BRIEF —
Whenever the word "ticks" turns up in a line below, that line should be copied.

DATASET EXTRACT —

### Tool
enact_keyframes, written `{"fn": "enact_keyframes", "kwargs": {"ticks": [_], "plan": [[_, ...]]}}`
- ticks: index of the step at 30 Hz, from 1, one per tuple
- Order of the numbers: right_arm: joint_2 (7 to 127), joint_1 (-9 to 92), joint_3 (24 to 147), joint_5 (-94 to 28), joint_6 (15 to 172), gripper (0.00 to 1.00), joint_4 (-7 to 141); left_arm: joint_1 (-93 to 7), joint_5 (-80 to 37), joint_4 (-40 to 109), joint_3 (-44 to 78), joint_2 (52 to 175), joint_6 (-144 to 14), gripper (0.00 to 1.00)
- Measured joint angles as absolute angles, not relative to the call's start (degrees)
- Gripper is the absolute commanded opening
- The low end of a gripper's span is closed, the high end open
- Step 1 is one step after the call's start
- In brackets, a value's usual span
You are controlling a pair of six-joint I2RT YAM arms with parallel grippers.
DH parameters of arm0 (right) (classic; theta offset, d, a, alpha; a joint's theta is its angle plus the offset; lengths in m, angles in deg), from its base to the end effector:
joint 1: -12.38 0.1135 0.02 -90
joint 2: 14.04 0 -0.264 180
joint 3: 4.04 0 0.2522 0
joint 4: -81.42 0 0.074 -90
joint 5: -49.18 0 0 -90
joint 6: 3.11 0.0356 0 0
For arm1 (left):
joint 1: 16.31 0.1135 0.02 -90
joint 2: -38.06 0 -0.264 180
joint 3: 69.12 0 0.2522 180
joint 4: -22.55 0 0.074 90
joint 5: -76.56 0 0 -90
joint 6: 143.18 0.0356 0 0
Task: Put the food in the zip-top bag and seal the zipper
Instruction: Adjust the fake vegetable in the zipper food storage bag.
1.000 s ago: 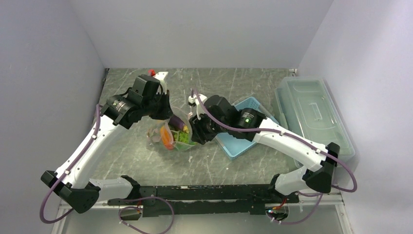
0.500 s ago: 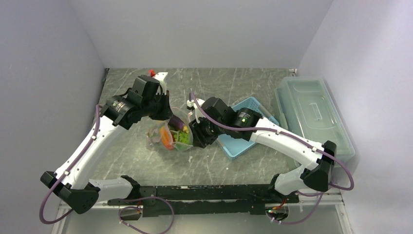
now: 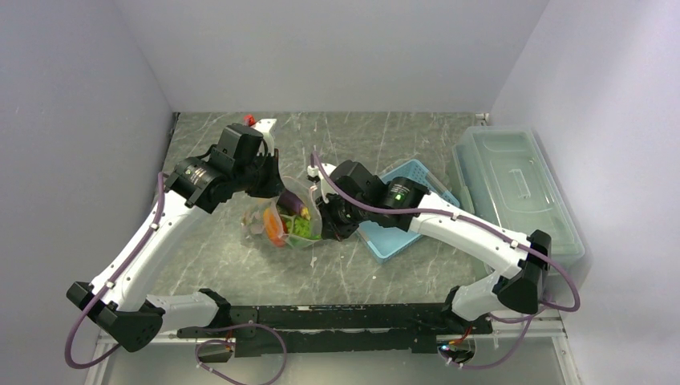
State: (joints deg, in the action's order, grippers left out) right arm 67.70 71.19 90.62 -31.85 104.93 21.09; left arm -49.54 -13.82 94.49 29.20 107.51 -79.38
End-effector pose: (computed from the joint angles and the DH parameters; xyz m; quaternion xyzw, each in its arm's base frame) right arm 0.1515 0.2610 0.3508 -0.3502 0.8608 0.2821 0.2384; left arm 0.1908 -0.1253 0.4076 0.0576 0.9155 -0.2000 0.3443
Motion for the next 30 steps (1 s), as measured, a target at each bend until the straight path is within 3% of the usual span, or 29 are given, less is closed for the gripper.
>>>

EXERCISE OUTPUT —
enact_keyframes, written `{"fn": "enact_keyframes", "kwargs": {"ticks": [_], "plan": [[_, ...]]}}`
- ticks: index of the step at 30 Hz, from 1, one per tuple

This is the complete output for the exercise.